=== About this exercise ===
Write out the data exactly, every line included.
(Recorded data begins)
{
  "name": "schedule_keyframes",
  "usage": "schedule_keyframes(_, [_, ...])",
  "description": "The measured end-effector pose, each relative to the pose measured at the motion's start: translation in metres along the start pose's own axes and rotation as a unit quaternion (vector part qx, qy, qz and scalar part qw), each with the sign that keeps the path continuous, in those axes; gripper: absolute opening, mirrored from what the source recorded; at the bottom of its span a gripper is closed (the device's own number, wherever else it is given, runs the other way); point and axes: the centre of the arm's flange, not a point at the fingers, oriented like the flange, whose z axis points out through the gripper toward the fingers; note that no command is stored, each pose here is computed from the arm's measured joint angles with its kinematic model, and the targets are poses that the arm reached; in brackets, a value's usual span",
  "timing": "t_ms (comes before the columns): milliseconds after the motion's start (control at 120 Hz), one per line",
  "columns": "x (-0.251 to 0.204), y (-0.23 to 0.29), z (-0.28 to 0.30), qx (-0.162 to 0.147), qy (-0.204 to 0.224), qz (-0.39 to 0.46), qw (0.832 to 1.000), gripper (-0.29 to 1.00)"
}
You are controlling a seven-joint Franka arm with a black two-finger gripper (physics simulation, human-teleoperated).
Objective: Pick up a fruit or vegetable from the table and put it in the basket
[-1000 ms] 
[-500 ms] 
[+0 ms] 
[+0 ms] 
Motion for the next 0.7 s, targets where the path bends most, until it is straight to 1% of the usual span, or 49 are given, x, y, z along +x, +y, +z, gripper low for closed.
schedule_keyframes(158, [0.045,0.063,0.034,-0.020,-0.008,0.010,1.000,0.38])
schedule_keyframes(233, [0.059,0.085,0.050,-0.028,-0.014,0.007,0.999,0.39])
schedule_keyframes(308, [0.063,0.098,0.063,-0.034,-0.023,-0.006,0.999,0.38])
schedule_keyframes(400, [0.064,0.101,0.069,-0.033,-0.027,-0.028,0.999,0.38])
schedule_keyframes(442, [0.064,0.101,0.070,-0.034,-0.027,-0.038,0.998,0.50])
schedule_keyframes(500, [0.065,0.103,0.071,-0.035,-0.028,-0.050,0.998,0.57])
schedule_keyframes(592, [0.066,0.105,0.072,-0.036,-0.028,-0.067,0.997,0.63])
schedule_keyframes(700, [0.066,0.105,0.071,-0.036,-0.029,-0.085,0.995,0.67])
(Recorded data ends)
=== Exercise output ===
{
  "name": "schedule_keyframes",
  "usage": "schedule_keyframes(_, [_, ...])",
  "description": "The measured end-effector pose, each relative to the pose measured at the motion's start: translation in metres along the start pose's own axes and rotation as a unit quaternion (vector part qx, qy, qz and scalar part qw), each with the sign that keeps the path continuous, in those axes; gripper: absolute opening, mirrored from what the source recorded; at the bottom of its span a gripper is closed (the device's own number, wherever else it is given, runs the other way); point and axes: the centre of the arm's flange, not a point at the fingers, oriented like the flange, whose z axis points out through the gripper toward the fingers; note that no command is stored, each pose here is computed from the arm's measured joint angles with its kinematic model, and the targets are poses that the arm reached; in brackets, a value's usual span",
  "timing": "t_ms (comes before the columns): milliseconds after the motion's start (control at 120 Hz), one per line",
  "columns": "x (-0.251 to 0.204), y (-0.23 to 0.29), z (-0.28 to 0.30), qx (-0.162 to 0.147), qy (-0.204 to 0.224), qz (-0.39 to 0.46), qw (0.832 to 1.000), gripper (-0.29 to 1.00)"
}
You are controlling a seven-joint Franka arm with a black two-finger gripper (physics simulation, human-teleoperated).
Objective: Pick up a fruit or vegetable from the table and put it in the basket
[-1000 ms] 
[-500 ms] 
[+0 ms] 
[+0 ms] 
Motion for the next 0.7 s, targets where the path bends most, until it is straight to 1% of the usual span, or 49 are given, x, y, z along +x, +y, +z, gripper low for closed.
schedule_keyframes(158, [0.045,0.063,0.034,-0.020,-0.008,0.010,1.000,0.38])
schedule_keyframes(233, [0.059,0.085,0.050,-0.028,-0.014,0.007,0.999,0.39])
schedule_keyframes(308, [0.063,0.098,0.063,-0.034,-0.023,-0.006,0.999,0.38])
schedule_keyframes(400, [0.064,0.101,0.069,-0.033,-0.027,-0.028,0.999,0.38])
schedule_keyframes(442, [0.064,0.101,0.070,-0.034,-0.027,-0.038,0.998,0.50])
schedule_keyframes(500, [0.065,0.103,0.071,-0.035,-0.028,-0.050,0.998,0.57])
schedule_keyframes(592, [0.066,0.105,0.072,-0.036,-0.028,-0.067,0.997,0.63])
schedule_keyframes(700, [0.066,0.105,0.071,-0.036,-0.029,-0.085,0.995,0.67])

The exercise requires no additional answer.